Ich möchte auf zwei Häuser an der Ahornallee hinweisen, die außerhalb unseres Weges liegen:
1.) Ahornallee 36
Wohn- und Atelierhaus des Berliner Architekten Emil Schaudt (1871-1957), dem Erbauer des KaDeWe und des sog. Kaiserecks (ehem. Geschäftshaus Michels) am Kurfürstendamm, Ecke Rankestraße, das heute eine Zweigstelle der Dresdner Bank beherbergt. Sein von ihm erbautes Haus steht unter Denkmalschutz.
2.) Ahornallee 37, Ecke Platanenallee
Am Haus erinnert eine Berliner Gedenktafel (Porzellantafel der KPM) an die jüdische Lyrikerin Gertrud Kolmar; sie wurde am 24.2.1993 enthüllt.

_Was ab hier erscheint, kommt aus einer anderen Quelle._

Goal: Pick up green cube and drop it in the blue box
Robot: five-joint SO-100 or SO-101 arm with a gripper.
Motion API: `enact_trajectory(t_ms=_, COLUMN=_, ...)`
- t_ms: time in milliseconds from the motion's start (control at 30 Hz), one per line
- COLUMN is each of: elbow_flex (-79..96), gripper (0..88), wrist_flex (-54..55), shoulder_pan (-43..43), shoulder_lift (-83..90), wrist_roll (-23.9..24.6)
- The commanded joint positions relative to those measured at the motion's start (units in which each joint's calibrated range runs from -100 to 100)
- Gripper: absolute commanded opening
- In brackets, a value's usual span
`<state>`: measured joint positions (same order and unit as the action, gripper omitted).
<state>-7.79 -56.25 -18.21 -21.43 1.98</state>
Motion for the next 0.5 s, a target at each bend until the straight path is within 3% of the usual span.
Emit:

Gertrud Kolmar, eigentlich Gertrud Käthe Chodziesner, wurde am 10.12.1894 geboren. Nach den in der Ahornallee (in einem Vorgängerbau) verbrachten Kinder- und Jugendjahren lebte sie zurückgezogen in der elterlichen Villa im brandenburgischen Finkenkrug (Falkensee) bis zur zwangsweisen Umsiedlung 1938 in ein sogenannten Judenhaus. Ab 1941 Verpflichtung zur Zwangsarbeit. Februar 1943 Deportation im Rahmen der ‘Fabrikaktion’, ermordet in Auschwitz. – Ihre Lyrik ist bilderreiche Naturdichtung zwischen Märchenhaftem und Askese.
Klaus-Groth-Straße
1906 benannt nach dem niederdeutschen Lehrer, Schriftsteller und Lyriker Klaus Johann Groth (1819-1899), der heute weitgehend vergessen ist.
Nr. 9
Malerische Anlage mit Stilelementen einer mittelalterlichen Burg, ehem. Remisen- und Stallgebäude, 1907 von Alfred Schrobsdorff erbaut. Es handelt sich um ein Baudenkmal.
Klaus-Groth-Straße 8
Villa (1912-13 von Ludwig Rosin und Hans Sternburg erbaut) und Garten stehen unter Denkmalschutz.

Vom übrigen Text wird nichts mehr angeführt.